#### [Task objective]
Every line below must be reproduced exactly; no pictures are to be included.
**** Source material
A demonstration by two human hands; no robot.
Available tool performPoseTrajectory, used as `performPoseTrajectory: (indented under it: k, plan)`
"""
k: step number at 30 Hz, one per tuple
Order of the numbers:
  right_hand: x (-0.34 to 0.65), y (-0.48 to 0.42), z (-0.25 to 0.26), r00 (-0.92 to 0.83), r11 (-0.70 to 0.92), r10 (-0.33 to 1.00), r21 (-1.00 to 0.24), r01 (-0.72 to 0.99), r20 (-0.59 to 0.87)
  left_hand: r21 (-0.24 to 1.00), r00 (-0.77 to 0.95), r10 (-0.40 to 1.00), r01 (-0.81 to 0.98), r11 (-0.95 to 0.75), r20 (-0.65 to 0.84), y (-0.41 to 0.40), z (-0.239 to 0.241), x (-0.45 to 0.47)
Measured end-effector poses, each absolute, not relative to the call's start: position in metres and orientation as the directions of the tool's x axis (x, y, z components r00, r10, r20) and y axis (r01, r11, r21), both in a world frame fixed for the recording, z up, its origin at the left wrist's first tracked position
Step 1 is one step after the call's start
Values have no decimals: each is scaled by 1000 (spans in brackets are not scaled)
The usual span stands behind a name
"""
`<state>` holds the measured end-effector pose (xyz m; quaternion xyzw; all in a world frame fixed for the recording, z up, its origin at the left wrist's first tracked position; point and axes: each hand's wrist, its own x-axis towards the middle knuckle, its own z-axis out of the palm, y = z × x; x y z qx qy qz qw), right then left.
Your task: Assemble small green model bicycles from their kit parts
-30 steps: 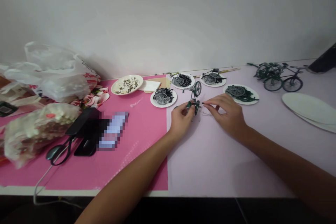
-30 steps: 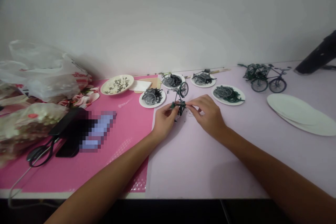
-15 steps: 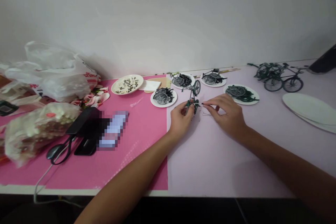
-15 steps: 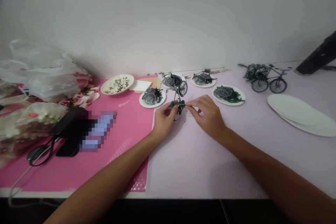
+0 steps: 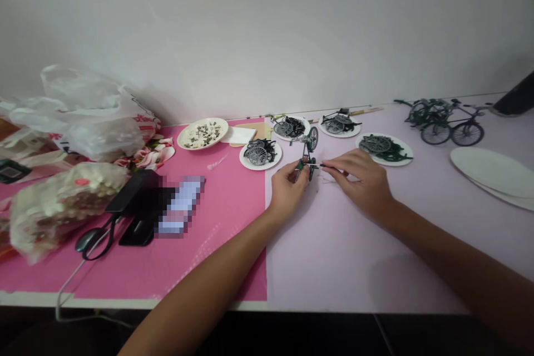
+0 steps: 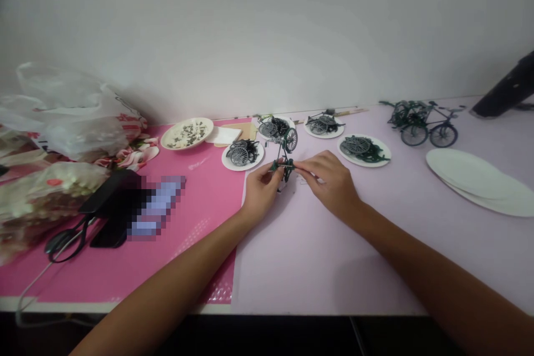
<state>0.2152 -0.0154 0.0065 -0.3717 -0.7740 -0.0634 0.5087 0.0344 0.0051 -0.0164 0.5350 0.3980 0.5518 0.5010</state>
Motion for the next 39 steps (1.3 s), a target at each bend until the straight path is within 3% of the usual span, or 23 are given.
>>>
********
#### [Response to this exercise]
A demonstration by two human hands; no robot.
Available tool performPoseTrajectory, used as `performPoseTrajectory: (indented under it: k, plan)`
"""
k: step number at 30 Hz, one per tuple
Order of the numbers:
  right_hand: x (-0.34 to 0.65), y (-0.48 to 0.42), z (-0.25 to 0.26), r00 (-0.92 to 0.83), r11 (-0.70 to 0.92), r10 (-0.33 to 1.00), r21 (-1.00 to 0.24), r01 (-0.72 to 0.99), r20 (-0.59 to 0.87)
  left_hand: r21 (-0.24 to 1.00), r00 (-0.77 to 0.95), r10 (-0.40 to 1.00), r01 (-0.81 to 0.98), r11 (-0.95 to 0.75), r20 (-0.65 to 0.84), y (-0.41 to 0.40), z (-0.239 to 0.241), x (-0.45 to 0.47)
Measured end-effector poses, each absolute, not relative to the call's start: position in metres and orientation as the directions of the tool's x axis (x, y, z components r00, r10, r20) and y axis (r01, r11, r21), both in a world frame fixed for the recording, z up, its origin at the left wrist's first tracked position
Step 1 is one step after the call's start
Values have no decimals: each is scaled by 1000 (spans in brackets are not scaled)
The usual span stands behind a name
"""
`<state>` holds the measured end-effector pose (xyz m; quaternion xyzw; all in a world frame fixed for the recording, z up, its origin at the left wrist's first tracked position; point and axes: each hand's wrist, its own x-axis towards the middle knuckle, its own z-axis out of the palm, y = z × x; x y z qx qy qz qw), right then left.
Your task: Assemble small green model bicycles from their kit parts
-30 steps: 
-30 steps: 
-15 steps: 
-15 steps: 
+0 steps: 
+0 steps: 
<state>0.2152 -0.0154 0.0065 -0.3717 -0.7740 -0.0634 0.5087 0.0344 0.0051 -0.0164 0.5350 0.3980 0.5518 0.5010</state>
Motion for the next 39 steps (1.3 s), a target at each bend until the straight path is within 3% of the usual span, or 23 are given.
>>>

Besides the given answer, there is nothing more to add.